▶ _PROMPT_
The entire listing is to be repeated verbatim.

▶ _DATA PROVIDED_
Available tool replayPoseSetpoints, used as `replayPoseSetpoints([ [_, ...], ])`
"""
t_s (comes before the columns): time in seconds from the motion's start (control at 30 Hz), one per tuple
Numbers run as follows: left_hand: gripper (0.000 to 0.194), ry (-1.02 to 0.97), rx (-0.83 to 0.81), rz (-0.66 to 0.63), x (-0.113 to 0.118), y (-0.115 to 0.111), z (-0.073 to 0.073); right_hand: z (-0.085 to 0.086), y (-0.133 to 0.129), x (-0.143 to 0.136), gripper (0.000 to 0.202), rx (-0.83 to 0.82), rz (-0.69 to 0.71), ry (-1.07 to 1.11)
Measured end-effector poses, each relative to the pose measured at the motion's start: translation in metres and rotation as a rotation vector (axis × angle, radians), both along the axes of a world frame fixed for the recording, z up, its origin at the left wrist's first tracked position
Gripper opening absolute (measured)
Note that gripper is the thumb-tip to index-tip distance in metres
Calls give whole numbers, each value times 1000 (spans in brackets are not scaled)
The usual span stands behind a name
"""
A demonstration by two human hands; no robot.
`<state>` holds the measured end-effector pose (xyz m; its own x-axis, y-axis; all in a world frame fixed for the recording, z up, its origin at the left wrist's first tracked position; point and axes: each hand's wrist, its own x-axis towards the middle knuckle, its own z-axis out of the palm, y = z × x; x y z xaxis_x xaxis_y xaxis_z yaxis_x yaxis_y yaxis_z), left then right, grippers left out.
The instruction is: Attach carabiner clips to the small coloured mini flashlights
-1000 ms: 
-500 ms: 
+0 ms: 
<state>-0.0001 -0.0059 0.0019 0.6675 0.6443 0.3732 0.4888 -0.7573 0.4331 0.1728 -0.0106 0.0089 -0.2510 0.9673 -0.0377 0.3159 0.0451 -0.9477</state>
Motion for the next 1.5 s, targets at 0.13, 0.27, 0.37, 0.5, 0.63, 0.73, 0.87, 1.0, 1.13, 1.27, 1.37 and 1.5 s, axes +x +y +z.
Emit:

▶ _EXERCISE ANSWER_
Available tool replayPoseSetpoints, used as `replayPoseSetpoints([ [_, ...], ])`
"""
t_s (comes before the columns): time in seconds from the motion's start (control at 30 Hz), one per tuple
Numbers run as follows: left_hand: gripper (0.000 to 0.194), ry (-1.02 to 0.97), rx (-0.83 to 0.81), rz (-0.66 to 0.63), x (-0.113 to 0.118), y (-0.115 to 0.111), z (-0.073 to 0.073); right_hand: z (-0.085 to 0.086), y (-0.133 to 0.129), x (-0.143 to 0.136), gripper (0.000 to 0.202), rx (-0.83 to 0.82), rz (-0.69 to 0.71), ry (-1.07 to 1.11)
Measured end-effector poses, each relative to the pose measured at the motion's start: translation in metres and rotation as a rotation vector (axis × angle, radians), both along the axes of a world frame fixed for the recording, z up, its origin at the left wrist's first tracked position
Gripper opening absolute (measured)
Note that gripper is the thumb-tip to index-tip distance in metres
Calls give whole numbers, each value times 1000 (spans in brackets are not scaled)
The usual span stands behind a name
"""
A demonstration by two human hands; no robot.
`<state>` holds the measured end-effector pose (xyz m; its own x-axis, y-axis; all in a world frame fixed for the recording, z up, its origin at the left wrist's first tracked position; point and axes: each hand's wrist, its own x-axis towards the middle knuckle, its own z-axis out of the palm, y = z × x; x y z xaxis_x xaxis_y xaxis_z yaxis_x yaxis_y yaxis_z), left then right, grippers left out.
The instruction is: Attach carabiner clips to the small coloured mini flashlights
-1000 ms: 
-500 ms: 
+0 ms: 
<state>-0.0001 -0.0059 0.0019 0.6675 0.6443 0.3732 0.4888 -0.7573 0.4331 0.1728 -0.0106 0.0089 -0.2510 0.9673 -0.0377 0.3159 0.0451 -0.9477</state>
Motion for the next 1.5 s, targets at 0.13, 0.27, 0.37, 0.5, 0.63, 0.73, 0.87, 1.0, 1.13, 1.27, 1.37 and 1.5 s, axes +x +y +z.
Emit:

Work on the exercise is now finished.